# What is being asked
Transcribe the listing below in full, exactly, with no images.

# Data below

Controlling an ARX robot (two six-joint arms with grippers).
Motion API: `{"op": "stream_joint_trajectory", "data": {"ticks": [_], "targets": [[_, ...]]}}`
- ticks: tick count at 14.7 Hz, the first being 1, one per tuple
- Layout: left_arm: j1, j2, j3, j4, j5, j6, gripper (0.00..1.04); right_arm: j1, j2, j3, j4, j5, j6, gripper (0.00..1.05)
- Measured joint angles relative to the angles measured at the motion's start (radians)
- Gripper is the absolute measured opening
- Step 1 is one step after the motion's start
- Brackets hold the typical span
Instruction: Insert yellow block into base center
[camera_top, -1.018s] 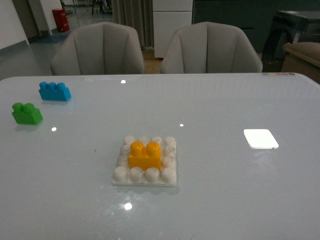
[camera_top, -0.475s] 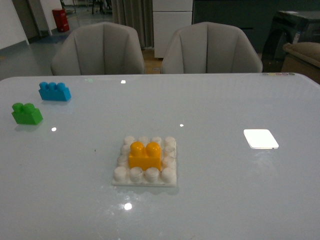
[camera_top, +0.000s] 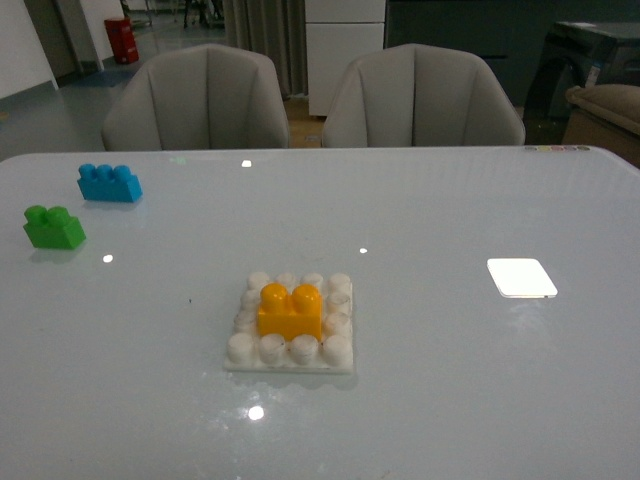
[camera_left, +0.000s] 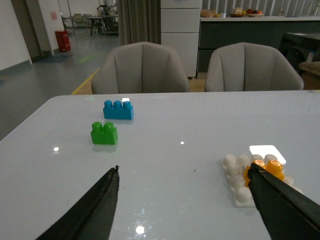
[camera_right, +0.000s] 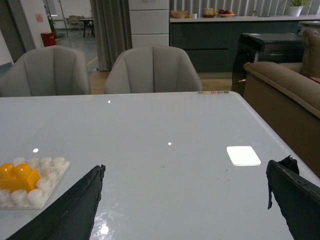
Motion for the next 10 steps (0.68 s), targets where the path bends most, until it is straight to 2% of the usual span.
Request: {"op": "stream_joint_trajectory", "data": {"ticks": [4,5,10], "targets": [[0.0,0.0,0.0,0.0,0.0,0.0,0.9,0.0,0.0,0.0,0.0,0.0,0.0,0.98],[0.0,0.0,0.0,0.0,0.0,0.0,0.99,0.0,0.0,0.0,0.0,0.0,0.0,0.98],[0.0,0.0,0.0,0.0,0.0,0.001,0.98,0.0,0.0,0.0,0.0,0.0,0.0,0.98]]}}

# Solution to the problem
Controlling an ARX robot (two six-joint arms with grippers).
Motion API: `{"op": "stream_joint_trajectory", "data": {"ticks": [_], "targets": [[_, ...]]}}`
- ticks: tick count at 14.7 Hz, the first being 1, one per tuple
- Layout: left_arm: j1, j2, j3, j4, j5, j6, gripper (0.00..1.04); right_arm: j1, j2, j3, j4, j5, j6, gripper (0.00..1.05)
- Measured joint angles relative to the angles measured at the motion's start (radians)
- Gripper is the absolute measured opening
- Step 1 is one step after the motion's start
- Brackets hold the typical span
Instruction: Insert yellow block into base center
[camera_top, -1.018s] 
[camera_top, -0.475s] 
[camera_top, +0.000s] 
[camera_left, +0.000s] 
[camera_right, +0.000s] 
Motion for the next 10 steps (0.68 s), targets where the path bends most, until it is straight to 2% of the usual span.
Request: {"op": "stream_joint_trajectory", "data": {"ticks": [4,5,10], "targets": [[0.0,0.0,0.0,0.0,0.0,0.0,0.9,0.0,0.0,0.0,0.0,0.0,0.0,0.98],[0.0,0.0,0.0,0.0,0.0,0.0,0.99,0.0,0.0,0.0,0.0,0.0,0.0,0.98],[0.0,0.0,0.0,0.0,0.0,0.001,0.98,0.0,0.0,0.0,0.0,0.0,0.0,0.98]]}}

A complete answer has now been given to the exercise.